Seokjin malah tertawa renyah. "Hyena pingsan saat menyiapkan sarapan. Namjoon panik dan langsung membawanya ke rumah sakit. Ternyata dia hamil delapan minggu."

"Benarkah? Kita akan jadi paman!" seru Taehyung ikut berbahagia atas kehamilan kakak iparnya. "Namjoon-hyung pasti bahagia sekali. Seingatku dia pernah membahas ini saat kita kamping bersama dulu."

Tawa Seokjin kembali terdengar. "Ahh... waktu itu. Ayah sampai kebingungan saat kita tak bisa dihubungi dan meminta bantuan orang-orang untuk mencari kita."

"Kita? Kau yakin, Hyung?" tanya Taehyung retoris. Ada kegetiran di setiap kalimatnya. "Ayah hanya khawatir padamu dan Namjoon-hyung. Ayah bahkan menyalahkanku karena mengajak kalian kamping. Ayah juga --"

"Taehyung-ah... "

"Biarkan aku selesai bicara dulu. Aku tahu kau pasti akan mengatakan 'Ayah tak bermaksud seperti itu'. Tapi, faktanya Ayah memang seperti itu. Aku lelah, Hyung, sering disalahkan."

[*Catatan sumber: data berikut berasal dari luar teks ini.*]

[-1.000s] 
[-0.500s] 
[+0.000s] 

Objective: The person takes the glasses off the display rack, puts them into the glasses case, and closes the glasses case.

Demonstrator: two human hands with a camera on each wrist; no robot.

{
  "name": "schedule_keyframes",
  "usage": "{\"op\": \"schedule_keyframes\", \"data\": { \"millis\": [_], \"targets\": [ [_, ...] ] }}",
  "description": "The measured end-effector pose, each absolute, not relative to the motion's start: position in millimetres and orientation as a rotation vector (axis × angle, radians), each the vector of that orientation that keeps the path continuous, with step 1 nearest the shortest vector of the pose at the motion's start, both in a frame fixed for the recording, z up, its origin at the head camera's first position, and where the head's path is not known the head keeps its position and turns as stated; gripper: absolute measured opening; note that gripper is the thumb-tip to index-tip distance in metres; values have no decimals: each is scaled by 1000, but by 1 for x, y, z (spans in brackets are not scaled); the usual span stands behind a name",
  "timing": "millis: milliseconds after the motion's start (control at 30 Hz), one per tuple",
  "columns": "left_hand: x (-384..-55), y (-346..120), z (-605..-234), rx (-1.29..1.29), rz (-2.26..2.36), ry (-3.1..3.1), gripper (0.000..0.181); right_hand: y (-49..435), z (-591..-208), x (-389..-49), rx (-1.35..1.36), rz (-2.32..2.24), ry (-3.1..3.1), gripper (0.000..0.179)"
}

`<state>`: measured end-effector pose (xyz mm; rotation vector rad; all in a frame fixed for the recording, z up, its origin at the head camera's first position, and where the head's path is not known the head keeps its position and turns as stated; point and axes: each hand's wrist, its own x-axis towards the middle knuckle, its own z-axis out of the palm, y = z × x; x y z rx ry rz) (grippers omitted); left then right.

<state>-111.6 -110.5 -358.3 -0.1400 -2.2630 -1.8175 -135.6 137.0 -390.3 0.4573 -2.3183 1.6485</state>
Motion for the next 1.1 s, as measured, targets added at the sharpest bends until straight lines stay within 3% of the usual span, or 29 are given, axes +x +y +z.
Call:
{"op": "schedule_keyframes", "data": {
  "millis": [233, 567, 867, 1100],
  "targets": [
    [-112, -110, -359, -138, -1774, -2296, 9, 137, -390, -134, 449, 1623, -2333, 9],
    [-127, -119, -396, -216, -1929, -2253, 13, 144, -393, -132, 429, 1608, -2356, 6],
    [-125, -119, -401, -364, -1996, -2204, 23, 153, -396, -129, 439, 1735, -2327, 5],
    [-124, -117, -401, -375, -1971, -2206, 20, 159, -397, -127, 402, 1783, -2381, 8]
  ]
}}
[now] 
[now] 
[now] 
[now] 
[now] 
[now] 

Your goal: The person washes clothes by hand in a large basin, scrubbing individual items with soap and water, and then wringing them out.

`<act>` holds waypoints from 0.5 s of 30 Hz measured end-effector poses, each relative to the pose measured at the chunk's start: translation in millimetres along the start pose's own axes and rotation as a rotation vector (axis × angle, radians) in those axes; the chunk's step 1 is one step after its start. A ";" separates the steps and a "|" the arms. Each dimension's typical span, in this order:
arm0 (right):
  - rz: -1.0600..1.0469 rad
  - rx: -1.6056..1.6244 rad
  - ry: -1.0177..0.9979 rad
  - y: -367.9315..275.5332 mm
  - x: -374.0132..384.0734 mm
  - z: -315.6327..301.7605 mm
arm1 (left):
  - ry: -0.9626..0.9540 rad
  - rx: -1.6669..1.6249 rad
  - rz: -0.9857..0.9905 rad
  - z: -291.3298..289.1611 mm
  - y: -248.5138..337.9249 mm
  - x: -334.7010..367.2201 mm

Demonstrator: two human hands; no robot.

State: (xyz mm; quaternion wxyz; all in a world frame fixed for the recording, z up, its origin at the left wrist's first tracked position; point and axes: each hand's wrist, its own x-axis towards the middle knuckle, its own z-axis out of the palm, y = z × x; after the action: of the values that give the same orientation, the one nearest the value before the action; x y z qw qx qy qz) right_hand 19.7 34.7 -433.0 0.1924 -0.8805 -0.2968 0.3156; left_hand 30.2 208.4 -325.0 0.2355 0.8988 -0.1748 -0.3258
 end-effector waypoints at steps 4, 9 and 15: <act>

Mereka berdua sama-sama terdiam. Seokjin tahu, Taehyung sering menderita karena ketegasan ayah mereka. Namun, Seokjin juga tahu, ayahnya tak seburuk yang Taehyung katakan. Hanya saja, dalam keadaan emosi seperti ini, Taehyung tak akan mau mendengar ucapannya.

"Istirahatlah," kata Seokjin kemudian. "Kau tampak lelah. Apa pekerjaan itu begitu berat untukmu? Haruskah aku menghubungi Yoongi untuk mengurangi beban kerjamu?"

Terdengar decakan sebal dari mulut Taehyung. "Tolonglah, Hyung. Berhenti mencampuri urusanku di sini. Aku akan sangat malu pada manajer Min jika kau sampai meminta tolong padanya."

Helaan napas Seokjin terdengar rendah. "Aku harap hal ini tak membebanimu. Aku akan segera saat ada waktu luang."

"Baiklah, baiklah. Sesukamu saja. Toh, kau tak akan mau mendengarku."

Seokjin kembali tertawa. "Tidurlah. Aku tutup dulu."

Taehyung memandang layar ponsel lama, begitu panggilan berakhir. Berbeda dengan Namjoon, kakak keduanya yang tidak terlalu sering menunjukkan perhatian secara langsung, kakak pertamanya ini begitu cerewet sering bersikap seolah Namjoon dan Taehyung adalah anak kecil.

Seokjin memang perhatian, tapi kadang perhatiannya berlebihan membuat Taehyung kadang merasa jengkel.

Pemuda itu memilih untuk mengabaikan rasa jengkelnya pada sang kakak dan beristirahat dengan tenang malam ini.

***

Berkali-kali Jihyun mengetuk dan menekan bel unit Taehyung. Namun, tidak ada jawaban dari sang pemilik. Padahal gadis itu sendiri ingin menyerahkan titipan ibunya dan segera berangkat.

Gadis itu khawatir jika Taehyung terlambat dan mendapat teguran lagi karena pemuda itu pernah mengatakan bahwa pekerjaan ini sangat berharga untuknya.

Jarinya kembali menekan bel saat seseorang datang dari arah tangga. Pemuda yang baru datang itu tampak kerepotan membawa sebuah koper dan dua tas jinjing kecil.

Awalnya Jihyun ragu, tapi akhirnya gadis itu mendekat dan menawarkan bantuan. "Boleh aku bawakan tasmu?"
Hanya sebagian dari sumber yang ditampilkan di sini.